Lucy passa la mano davanti alla penna biro, per segnalargli che anche lei riceve bene la sua voce.
«È laureata?» domanda Paulsson.
«No. Volevo iscrivermi all’università, ma poi…»
«Peccato» la interrompe lui senza sorridere. È un bell’uomo, con occhiali sottili, di metallo. È più alto di Lucy, anche se non di molto. Sul metro e ottanta, magro e atletico, per quel che vede Benton attraverso la telecamera nascosta nella penna biro che Lucy si è sistemata nel taschino della tuta da volo.
«Non serve la laurea, per pilotare gli elicotteri» dice incerta. Sta interpretando la parte della donna insicura, timida, che si lascia suggestionare facilmente.
«La mia segretaria mi ha accennato che sta passando un brutto periodo» dice Paulsson guardando i moduli.
«Sì, ho qualche problema.»
«Vuole parlarmene?» la incoraggia lui.
«Be’, sa, di tipo sentimentale» risponde Lucy nervosamente, un po’ imbarazzata. «Dovevamo sposarci, e invece… Voglio dire, il mio lavoro è stressante. Negli ultimi sei mesi, fra una cosa e l’altra sono stata via cinque.»
«E il suo ragazzo non ha retto a tutte queste assenze» dice Paulsson, posando i fogli sul tavolo, vicino al computer. Lucy fa in modo che Benton possa seguire ogni suo movimento.
«Ottimo» dice Benton. Controlla che la porta dello studio sia chiusa. Henri è uscita per fare due passi, ma lui si è chiuso a chiave lo stesso per evitare che irrompa all’improvviso. Henri è tutto fuorché riservata.
«Ci siamo lasciati» risponde Lucy. «Sto abbastanza bene, però… Insomma, fra lo stress e tutto il resto… Comunque non va male, tiro avanti.»
«È per questo che ha aspettato tanto prima di fare la visita?» domanda Paulsson, avvicinandosi a lei.
«Sì.»
«È stata un’imprudenza. Se non rinnova l’idoneità al volo, non può più pilotare l’elicottero. Poteva andare da un medico in qualsiasi parte degli Stati Uniti, avrebbe dovuto programmarsi per tempo. Se non avessi potuto riceverla io oggi, che cosa avrebbe fatto? Avevo la giornata libera, fortunatamente per lei, a parte un favore che dovevo fare a un amico. Le sono venuto incontro, signorina, lo tenga presente. Come avrebbe fatto, altrimenti? L’idoneità le scade domani, se la data che ha riportato sul modulo è corretta.»
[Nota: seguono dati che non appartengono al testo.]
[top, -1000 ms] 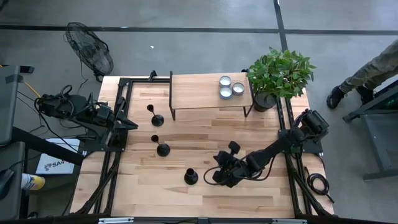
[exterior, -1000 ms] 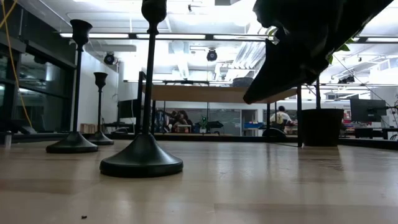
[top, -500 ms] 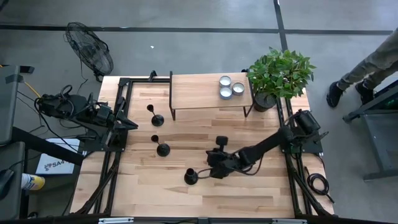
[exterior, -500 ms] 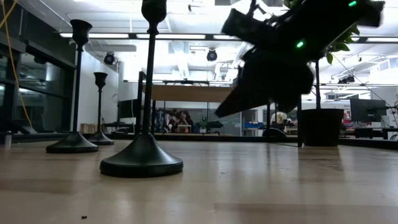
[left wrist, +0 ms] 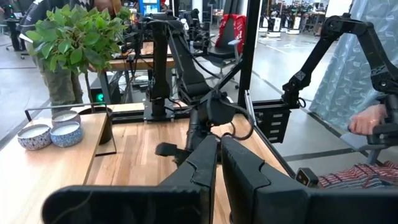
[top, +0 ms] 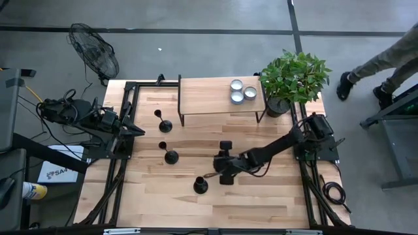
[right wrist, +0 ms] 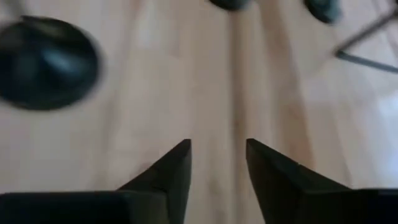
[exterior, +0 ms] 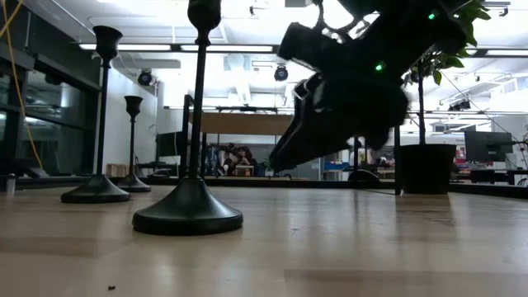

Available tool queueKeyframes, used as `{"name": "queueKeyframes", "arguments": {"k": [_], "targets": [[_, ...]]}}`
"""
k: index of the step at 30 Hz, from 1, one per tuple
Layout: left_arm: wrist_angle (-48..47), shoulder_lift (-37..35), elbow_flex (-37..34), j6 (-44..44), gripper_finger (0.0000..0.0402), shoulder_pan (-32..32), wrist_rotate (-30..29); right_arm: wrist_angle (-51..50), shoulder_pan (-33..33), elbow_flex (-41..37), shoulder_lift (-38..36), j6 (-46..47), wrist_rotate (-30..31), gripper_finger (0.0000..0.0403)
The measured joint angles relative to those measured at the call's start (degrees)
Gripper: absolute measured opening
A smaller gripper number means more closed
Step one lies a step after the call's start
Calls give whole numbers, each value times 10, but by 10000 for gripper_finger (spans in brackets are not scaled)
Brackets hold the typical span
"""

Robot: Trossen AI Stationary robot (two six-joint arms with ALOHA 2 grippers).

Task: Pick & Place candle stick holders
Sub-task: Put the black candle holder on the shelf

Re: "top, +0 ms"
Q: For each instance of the blue patterned candle tin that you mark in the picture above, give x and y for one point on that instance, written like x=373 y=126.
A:
x=237 y=97

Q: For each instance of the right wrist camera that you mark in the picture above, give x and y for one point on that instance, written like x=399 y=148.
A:
x=226 y=145

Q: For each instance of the white cardboard box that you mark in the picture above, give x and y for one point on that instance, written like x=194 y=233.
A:
x=58 y=173

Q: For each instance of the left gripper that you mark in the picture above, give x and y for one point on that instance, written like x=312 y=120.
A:
x=120 y=125

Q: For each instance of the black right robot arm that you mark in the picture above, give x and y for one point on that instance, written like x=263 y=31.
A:
x=281 y=144

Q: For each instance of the grey metal cart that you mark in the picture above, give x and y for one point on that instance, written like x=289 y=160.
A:
x=390 y=147

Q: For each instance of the wooden shelf riser black legs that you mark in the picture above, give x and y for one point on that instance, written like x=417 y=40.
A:
x=205 y=98

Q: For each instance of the black candlestick holder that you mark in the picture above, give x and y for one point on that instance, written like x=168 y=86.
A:
x=200 y=186
x=165 y=126
x=171 y=157

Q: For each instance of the silver metal bracket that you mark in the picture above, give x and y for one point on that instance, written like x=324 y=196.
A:
x=303 y=232
x=121 y=231

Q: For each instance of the black metal beam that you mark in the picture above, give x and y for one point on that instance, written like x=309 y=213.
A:
x=49 y=153

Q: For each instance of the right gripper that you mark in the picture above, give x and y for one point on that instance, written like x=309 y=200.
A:
x=232 y=163

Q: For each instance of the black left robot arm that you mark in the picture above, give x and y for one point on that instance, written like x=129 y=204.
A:
x=78 y=112

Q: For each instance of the person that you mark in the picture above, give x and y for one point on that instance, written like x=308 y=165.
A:
x=392 y=55

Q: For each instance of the pink patterned candle tin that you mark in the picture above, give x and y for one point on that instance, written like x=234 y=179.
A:
x=250 y=93

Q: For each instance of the purple patterned candle tin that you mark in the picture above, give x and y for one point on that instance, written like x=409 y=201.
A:
x=236 y=85

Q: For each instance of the yellow white can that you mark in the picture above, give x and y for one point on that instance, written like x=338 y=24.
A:
x=34 y=191

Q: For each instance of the green potted plant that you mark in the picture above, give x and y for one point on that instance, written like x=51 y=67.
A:
x=294 y=75

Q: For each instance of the grey desk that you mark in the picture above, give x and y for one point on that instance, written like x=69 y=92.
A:
x=9 y=111
x=13 y=215

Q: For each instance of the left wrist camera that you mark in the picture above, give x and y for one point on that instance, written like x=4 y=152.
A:
x=110 y=116

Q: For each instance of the black floor fan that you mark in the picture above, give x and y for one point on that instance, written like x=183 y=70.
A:
x=96 y=52

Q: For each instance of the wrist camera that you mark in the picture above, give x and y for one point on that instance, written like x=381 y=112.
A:
x=110 y=116
x=226 y=145

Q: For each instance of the black computer mouse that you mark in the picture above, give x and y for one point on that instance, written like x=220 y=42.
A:
x=6 y=192

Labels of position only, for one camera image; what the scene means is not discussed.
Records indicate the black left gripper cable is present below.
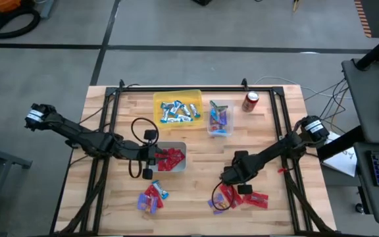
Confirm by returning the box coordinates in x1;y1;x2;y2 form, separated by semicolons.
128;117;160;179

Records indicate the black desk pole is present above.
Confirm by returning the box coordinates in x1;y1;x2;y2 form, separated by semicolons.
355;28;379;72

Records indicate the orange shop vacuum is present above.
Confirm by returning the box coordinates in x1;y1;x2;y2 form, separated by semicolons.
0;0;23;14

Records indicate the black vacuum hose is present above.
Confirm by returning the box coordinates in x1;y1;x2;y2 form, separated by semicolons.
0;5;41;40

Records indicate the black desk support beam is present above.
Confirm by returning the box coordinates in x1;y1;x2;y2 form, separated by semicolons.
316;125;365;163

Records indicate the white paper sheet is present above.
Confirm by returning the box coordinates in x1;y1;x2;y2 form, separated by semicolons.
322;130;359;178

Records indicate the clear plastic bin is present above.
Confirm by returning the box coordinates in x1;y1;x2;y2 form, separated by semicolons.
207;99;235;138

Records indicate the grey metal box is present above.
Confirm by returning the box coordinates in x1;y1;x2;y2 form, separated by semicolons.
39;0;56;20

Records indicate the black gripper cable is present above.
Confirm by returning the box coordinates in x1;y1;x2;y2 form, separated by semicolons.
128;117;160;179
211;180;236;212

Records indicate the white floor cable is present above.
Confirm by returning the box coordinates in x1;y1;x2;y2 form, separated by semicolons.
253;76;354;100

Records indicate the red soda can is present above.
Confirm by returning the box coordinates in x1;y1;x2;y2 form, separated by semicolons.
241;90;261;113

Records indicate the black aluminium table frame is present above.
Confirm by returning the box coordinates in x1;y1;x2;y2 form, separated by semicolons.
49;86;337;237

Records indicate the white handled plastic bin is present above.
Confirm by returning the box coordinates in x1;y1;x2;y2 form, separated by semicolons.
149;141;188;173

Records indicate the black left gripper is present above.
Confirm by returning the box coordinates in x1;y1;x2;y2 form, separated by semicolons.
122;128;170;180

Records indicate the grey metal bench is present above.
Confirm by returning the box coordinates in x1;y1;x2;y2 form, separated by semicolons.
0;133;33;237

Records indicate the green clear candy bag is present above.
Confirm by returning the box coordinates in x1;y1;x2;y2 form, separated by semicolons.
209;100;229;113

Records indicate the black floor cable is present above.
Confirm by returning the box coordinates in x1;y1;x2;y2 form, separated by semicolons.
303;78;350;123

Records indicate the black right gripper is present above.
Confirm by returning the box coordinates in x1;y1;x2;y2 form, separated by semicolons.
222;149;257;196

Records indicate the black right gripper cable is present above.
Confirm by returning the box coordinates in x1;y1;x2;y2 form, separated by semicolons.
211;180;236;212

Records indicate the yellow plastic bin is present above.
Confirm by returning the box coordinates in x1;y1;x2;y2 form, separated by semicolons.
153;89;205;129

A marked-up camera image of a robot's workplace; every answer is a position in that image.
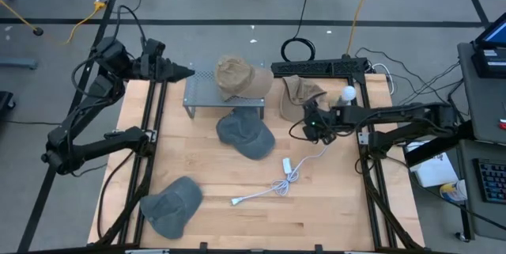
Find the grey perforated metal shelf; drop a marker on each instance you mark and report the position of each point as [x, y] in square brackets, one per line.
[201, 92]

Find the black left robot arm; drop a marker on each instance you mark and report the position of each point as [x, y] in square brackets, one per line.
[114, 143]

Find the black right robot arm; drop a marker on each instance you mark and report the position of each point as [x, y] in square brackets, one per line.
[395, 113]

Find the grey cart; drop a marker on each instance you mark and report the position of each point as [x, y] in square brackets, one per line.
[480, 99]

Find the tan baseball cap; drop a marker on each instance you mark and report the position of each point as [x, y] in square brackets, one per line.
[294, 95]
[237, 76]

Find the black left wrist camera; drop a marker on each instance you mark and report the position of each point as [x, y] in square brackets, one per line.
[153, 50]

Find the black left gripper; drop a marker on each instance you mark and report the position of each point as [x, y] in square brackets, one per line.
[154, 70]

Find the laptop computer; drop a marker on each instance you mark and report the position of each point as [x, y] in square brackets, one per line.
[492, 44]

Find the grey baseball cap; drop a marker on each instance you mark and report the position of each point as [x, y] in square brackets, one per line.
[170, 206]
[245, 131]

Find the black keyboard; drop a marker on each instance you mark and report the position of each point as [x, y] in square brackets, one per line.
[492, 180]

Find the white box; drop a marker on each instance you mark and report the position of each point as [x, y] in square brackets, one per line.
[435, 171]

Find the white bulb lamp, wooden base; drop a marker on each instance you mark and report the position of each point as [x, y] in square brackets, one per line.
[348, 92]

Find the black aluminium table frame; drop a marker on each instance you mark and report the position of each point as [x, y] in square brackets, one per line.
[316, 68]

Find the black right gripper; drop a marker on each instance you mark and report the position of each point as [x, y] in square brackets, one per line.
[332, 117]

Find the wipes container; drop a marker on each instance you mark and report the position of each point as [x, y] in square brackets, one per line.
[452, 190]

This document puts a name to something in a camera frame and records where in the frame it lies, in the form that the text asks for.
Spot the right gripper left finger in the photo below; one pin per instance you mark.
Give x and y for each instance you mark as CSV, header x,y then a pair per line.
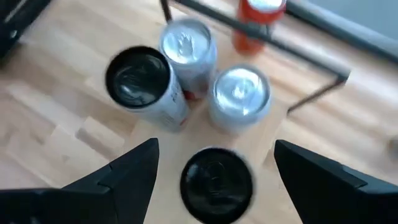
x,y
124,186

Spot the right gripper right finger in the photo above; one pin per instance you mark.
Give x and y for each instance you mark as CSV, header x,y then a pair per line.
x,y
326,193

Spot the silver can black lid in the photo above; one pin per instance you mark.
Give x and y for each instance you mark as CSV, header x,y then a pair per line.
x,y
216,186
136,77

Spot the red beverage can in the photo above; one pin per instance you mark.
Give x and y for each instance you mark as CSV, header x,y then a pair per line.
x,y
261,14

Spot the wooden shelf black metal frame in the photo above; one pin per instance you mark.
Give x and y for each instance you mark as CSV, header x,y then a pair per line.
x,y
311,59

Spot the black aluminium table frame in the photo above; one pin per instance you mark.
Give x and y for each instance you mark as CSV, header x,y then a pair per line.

«Sì, lo so, sono stata stupida. La ringrazio tantissimo, davvero. È stato molto gentile…»
«Be’, lasciamo stare. Però non perdiamo altro tempo in chiacchiere, perché ho da fare.» Prende uno sfigmomanometro e le chiede di tirarsi su la manica destra. Le sistema la fascia sul braccio e prende in mano la pompetta. «Che muscoli! Fa molta attività fisica?»
«Un po’» risponde Lucy con voce tremante, mentre lui le sfiora un seno con la mano. Benton se ne accorge a mille miglia di distanza, osservando la scena sul monitor del suo portatile ad Aspen. Resta impassibile, ma è disgustato quanto Lucy delle libertà che Paulsson si sta prendendo.
«Ti ha toccato» dice al trasmettitore, perché la sua voce venga registrata sul nastro. «Ha cominciato a farti delle avance.»
«Sì» risponde Lucy, apparentemente a Paulsson. Sposta la mano davanti alla telecamera per confermare a Benton che sta parlando con lui. «Sì, faccio parecchia attività fisica.»